Try it: What is the number of lines in the data that hold the string "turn"? Reply with that number only.

Stored records:
___
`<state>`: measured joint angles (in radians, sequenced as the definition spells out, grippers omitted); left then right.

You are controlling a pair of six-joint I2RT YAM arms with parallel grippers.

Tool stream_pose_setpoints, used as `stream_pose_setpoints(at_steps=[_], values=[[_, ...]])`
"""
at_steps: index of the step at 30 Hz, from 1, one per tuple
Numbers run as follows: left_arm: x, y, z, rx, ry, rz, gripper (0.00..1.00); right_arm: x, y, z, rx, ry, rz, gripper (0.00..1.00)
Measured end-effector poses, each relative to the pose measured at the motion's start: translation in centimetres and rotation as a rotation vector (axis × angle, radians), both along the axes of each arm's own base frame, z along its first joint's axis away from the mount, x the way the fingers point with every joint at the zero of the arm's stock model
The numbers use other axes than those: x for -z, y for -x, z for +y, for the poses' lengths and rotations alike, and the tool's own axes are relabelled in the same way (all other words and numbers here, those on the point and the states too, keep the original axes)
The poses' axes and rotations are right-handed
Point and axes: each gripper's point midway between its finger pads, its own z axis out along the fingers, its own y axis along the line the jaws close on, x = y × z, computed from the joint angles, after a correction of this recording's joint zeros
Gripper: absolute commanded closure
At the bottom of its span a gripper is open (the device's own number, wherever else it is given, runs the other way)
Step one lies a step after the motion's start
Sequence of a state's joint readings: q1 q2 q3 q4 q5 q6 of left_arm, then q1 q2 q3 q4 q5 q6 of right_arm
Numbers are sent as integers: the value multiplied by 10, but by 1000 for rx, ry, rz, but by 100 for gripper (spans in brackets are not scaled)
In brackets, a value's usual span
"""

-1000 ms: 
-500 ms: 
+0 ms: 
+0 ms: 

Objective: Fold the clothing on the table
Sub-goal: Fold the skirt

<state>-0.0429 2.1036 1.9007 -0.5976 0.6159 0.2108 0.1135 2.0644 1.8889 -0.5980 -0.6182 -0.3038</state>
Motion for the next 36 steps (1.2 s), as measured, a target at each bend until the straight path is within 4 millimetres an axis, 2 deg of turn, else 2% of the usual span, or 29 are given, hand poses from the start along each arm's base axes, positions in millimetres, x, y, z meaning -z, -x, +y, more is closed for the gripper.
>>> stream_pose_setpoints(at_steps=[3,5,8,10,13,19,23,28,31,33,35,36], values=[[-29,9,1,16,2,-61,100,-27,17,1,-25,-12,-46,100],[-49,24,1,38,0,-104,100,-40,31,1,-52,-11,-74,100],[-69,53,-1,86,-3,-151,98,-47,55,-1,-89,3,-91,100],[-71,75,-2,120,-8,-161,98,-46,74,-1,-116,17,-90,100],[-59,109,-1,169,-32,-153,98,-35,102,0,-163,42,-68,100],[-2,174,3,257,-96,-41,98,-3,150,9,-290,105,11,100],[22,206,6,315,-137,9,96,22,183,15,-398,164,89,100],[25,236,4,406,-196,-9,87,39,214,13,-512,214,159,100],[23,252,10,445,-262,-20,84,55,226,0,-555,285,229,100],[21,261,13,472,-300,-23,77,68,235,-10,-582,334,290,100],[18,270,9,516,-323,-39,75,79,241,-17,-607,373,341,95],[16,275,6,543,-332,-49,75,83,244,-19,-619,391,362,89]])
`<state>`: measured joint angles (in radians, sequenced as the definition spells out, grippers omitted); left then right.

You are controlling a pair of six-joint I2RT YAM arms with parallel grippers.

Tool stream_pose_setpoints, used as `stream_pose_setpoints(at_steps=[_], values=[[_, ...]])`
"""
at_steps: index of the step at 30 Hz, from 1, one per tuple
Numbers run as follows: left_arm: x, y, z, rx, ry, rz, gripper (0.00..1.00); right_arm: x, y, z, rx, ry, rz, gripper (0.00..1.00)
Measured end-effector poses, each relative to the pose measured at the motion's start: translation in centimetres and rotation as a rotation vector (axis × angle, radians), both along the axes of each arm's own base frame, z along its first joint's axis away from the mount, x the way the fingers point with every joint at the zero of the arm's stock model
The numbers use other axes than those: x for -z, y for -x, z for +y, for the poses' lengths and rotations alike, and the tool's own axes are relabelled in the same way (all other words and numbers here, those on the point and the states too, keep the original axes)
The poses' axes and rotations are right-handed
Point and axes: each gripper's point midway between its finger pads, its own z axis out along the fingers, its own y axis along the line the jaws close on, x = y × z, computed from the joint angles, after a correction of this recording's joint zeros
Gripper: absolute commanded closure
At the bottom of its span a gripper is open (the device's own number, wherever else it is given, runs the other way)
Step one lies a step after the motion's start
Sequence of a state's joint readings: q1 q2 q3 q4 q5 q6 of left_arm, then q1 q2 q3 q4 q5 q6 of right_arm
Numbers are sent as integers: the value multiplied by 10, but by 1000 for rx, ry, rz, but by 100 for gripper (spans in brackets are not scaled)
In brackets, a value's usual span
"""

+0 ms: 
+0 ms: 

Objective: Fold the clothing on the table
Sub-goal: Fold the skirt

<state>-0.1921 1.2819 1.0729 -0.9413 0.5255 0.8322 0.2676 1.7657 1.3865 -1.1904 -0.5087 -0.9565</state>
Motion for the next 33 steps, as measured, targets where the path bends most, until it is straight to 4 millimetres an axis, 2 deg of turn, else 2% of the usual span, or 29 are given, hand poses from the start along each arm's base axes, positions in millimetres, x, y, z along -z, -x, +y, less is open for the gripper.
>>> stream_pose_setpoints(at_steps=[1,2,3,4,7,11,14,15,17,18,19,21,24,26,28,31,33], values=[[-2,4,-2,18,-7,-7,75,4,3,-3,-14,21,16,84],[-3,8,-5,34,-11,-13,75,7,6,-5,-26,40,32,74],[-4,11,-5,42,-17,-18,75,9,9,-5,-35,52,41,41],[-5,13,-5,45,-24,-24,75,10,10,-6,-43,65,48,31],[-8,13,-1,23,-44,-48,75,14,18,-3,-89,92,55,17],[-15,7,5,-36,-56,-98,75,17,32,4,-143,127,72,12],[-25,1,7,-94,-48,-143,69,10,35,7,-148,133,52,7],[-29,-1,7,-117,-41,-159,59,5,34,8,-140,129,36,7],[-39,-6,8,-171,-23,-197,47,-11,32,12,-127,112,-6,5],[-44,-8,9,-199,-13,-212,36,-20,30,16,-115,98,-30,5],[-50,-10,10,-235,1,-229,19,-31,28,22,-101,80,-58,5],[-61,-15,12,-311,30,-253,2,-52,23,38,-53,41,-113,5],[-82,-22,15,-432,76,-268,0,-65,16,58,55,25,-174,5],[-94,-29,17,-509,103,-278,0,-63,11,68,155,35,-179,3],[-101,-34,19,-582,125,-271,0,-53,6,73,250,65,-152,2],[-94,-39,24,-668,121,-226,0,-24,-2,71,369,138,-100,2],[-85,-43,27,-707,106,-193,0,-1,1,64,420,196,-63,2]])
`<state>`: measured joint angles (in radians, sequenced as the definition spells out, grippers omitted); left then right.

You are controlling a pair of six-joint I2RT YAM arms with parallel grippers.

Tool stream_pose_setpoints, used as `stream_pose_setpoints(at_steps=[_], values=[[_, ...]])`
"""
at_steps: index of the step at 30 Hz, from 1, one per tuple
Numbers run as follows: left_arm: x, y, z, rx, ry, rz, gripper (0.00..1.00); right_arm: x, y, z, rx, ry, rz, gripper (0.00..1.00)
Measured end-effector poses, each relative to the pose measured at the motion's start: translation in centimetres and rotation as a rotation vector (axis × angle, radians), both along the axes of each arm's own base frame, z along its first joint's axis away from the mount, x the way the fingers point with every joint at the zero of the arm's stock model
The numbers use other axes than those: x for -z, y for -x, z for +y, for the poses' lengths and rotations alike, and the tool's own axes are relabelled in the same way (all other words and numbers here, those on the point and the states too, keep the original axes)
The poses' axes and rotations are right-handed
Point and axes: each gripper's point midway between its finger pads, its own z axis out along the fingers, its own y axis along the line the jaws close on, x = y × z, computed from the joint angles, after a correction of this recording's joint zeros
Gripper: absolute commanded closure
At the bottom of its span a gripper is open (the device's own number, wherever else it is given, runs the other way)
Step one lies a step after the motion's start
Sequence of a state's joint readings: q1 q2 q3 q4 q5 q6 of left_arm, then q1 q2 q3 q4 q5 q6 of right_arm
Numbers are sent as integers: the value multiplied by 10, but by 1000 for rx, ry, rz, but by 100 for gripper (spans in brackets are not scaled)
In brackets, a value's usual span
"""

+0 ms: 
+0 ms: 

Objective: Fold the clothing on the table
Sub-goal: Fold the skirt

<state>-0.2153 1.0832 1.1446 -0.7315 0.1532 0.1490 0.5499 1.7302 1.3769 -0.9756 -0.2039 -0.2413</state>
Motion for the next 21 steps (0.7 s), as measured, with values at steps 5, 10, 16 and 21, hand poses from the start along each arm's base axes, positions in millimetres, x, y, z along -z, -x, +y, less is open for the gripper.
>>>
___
Written reply: 2